Люди уже расходились, а они все стояли, и Дорошка, закурив, сказал: «Цитата о религии у вас тоже неточна. У Маркса о том иначе написано». Услышав это, Азевич почти испугался, но тут же и успокоился: уж эту цитату он слышал бессчетное число раз и помнил наизусть. Конечно, он не согласился со строптивым нацдемом, но тот решительно возразил: «Давайте проверим по первоисточнику». Что ж, Азевич был не против, но для этого следовало знать, по какому источнику можно проверить. Дорошка же, кажется, знал. Они зашли в библиотеку нардома, и там нацдем уверенно вытащил с длинной полки один том Маркса, полистал, затем взял другой и в самом деле нашел то, что было нужно. «Вот смотрите, что написано». Написано было действительно несколько иначе, чем цитировал Азевич: «Религия – это вздох угнетенной твари, сердце бессердечного мира, подобно тому, как она – дух бездушных порядков. Религия есть опиум народа». «Вот так, – заметил Дорошка. – А не для народа. Цитаты требуют точности». Наверно, так, подумал Азевич, похоже, тут он дал маху. Но тогда что же получается? Кто кого перевоспитывает? Он, комсомольский секретарь, – нацдема, или нацдем – его?

Вопрос этот, не находя ответа, маячил в голове у Азевича, пожалуй, всю зиму, иногда тускнея, иногда разгораясь с особенной силой.

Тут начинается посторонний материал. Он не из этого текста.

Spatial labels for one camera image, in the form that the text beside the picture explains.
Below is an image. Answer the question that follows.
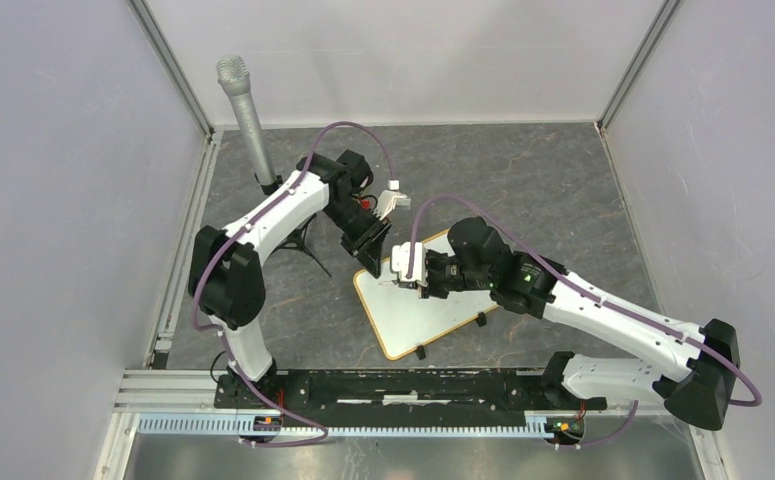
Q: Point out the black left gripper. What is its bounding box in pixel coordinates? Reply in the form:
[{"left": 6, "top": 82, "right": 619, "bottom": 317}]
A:
[{"left": 322, "top": 196, "right": 394, "bottom": 279}]

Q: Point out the yellow framed whiteboard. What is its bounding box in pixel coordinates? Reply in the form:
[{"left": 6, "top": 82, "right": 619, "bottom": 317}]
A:
[{"left": 352, "top": 259, "right": 498, "bottom": 361}]

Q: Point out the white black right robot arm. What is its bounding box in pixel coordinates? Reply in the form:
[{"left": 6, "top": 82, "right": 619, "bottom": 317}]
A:
[{"left": 390, "top": 217, "right": 740, "bottom": 431}]

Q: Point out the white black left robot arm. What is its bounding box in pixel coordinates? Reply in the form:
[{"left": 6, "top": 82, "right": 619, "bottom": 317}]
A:
[{"left": 188, "top": 150, "right": 391, "bottom": 408}]

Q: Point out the black tripod microphone stand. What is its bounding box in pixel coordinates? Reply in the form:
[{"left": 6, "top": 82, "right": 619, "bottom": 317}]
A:
[{"left": 247, "top": 170, "right": 330, "bottom": 266}]

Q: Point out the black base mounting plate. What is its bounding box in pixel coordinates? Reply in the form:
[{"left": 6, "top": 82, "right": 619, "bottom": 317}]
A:
[{"left": 214, "top": 368, "right": 608, "bottom": 428}]

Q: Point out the silver microphone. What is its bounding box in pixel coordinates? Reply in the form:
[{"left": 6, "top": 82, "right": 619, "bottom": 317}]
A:
[{"left": 216, "top": 55, "right": 279, "bottom": 195}]

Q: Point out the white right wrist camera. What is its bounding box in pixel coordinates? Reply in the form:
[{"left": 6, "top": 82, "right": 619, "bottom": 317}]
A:
[{"left": 390, "top": 242, "right": 427, "bottom": 284}]

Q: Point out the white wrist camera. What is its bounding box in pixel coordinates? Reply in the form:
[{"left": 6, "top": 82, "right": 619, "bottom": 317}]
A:
[
  {"left": 375, "top": 179, "right": 411, "bottom": 220},
  {"left": 390, "top": 242, "right": 427, "bottom": 284}
]

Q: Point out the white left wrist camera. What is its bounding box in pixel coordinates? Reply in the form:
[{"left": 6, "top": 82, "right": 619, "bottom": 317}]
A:
[{"left": 375, "top": 179, "right": 411, "bottom": 220}]

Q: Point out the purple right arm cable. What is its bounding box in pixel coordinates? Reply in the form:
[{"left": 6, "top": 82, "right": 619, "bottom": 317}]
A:
[{"left": 406, "top": 193, "right": 764, "bottom": 450}]

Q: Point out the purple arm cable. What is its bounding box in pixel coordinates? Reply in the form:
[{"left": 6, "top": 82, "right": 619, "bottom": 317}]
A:
[
  {"left": 406, "top": 193, "right": 764, "bottom": 450},
  {"left": 190, "top": 121, "right": 398, "bottom": 449}
]

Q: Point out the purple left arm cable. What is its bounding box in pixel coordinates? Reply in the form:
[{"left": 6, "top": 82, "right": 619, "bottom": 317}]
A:
[{"left": 190, "top": 121, "right": 398, "bottom": 449}]

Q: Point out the aluminium frame rail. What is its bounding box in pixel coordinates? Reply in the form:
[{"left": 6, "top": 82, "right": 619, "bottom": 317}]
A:
[{"left": 94, "top": 368, "right": 729, "bottom": 479}]

Как-то Дорошка дал почитать ему сборник статей Ленина о тактике социал-демократии, из которого Азевич кое-что запомнил, кое-что даже выписал, но поговорить с Дорошкой не успел. В это время в газетах появились статьи о правом уклоне и белорусских националистах, было напечатано открытое письмо Якуба Коласа с признанием собственных вредительских и контрреволюционных ошибок, и Азевич подумал, что наступило самое время поговорить о националистических грехах Дорошки. Для этого он однажды зашел к нему в выходной после обеда. Дорошка сидел подле окна с книгой в руках, Христинка зашивала его разорванную на лесопилке сорочку, девочка игралась с куклой на конце скамьи, жены не было дома. Азевич положил перед хозяином прихваченную им в райкоме газету с покаянным письмом Коласа. «Вот читайте. Сам признается». Дорошка быстро пробежал глазами по строчкам статьи и отбросил газету на пол. «Чушь собачья! Какая контрреволюционная деятельность? Вы читали “Новую землю”?» Нет, Азевич не читал «Новой земли», он о ней и не слышал. Дорошка перебрал несколько книжек на этажерке и одну, тоненькую, подал Азевичу. «Вот почитайте и скажите, чем это плохо? Что здесь контрреволюционного?» Азевич взял книжку, сунул за пазуху. Что ж, он почитает, хотя читать контрреволюционные произведения, наверно, не очень позволяется. Три вечера подряд он читал при мигающем свете коптилки – и все ему показалось там складно, понятно и даже близко. Узнавал многое из своей деревенской жизни: и как в детстве мать угощала ребят блинами, и как с дядькой Филиппом осматривали пчелиные ульи. Крестьянский быт был изображен так похоже, и люди – знакомые, узнаваемые, каких немало в каждой деревне, в каждом районе. Ну и природа тоже. Сама собою впечатляла главная забота крестьянина – земля, ее постоянная нехватка в деревне. Да и в его семье земли было мало, один малоурожайный надел, над которым в поте лица трудились отец с матерью. Потом, правда, как подросли, им стали помогать дети. Вроде зажили лучше, стало сытнее на столе, появилось кое-что из одежды. Думалось: может, как-нибудь жили бы и дальше, если бы не началась классовая борьба да эта коллективизация. Егору еще повезло: благодаря счастливому случаю или доброму человеку он вовремя вырвался из деревни, стал комсомольским работником. Вышел в люди. В деревне же остались прозябать в бедности, колхозы не могли выйти из упадка, колхозники едва выполняли планы обязательных заготовок всего – от яиц, молока до льна и хлеба.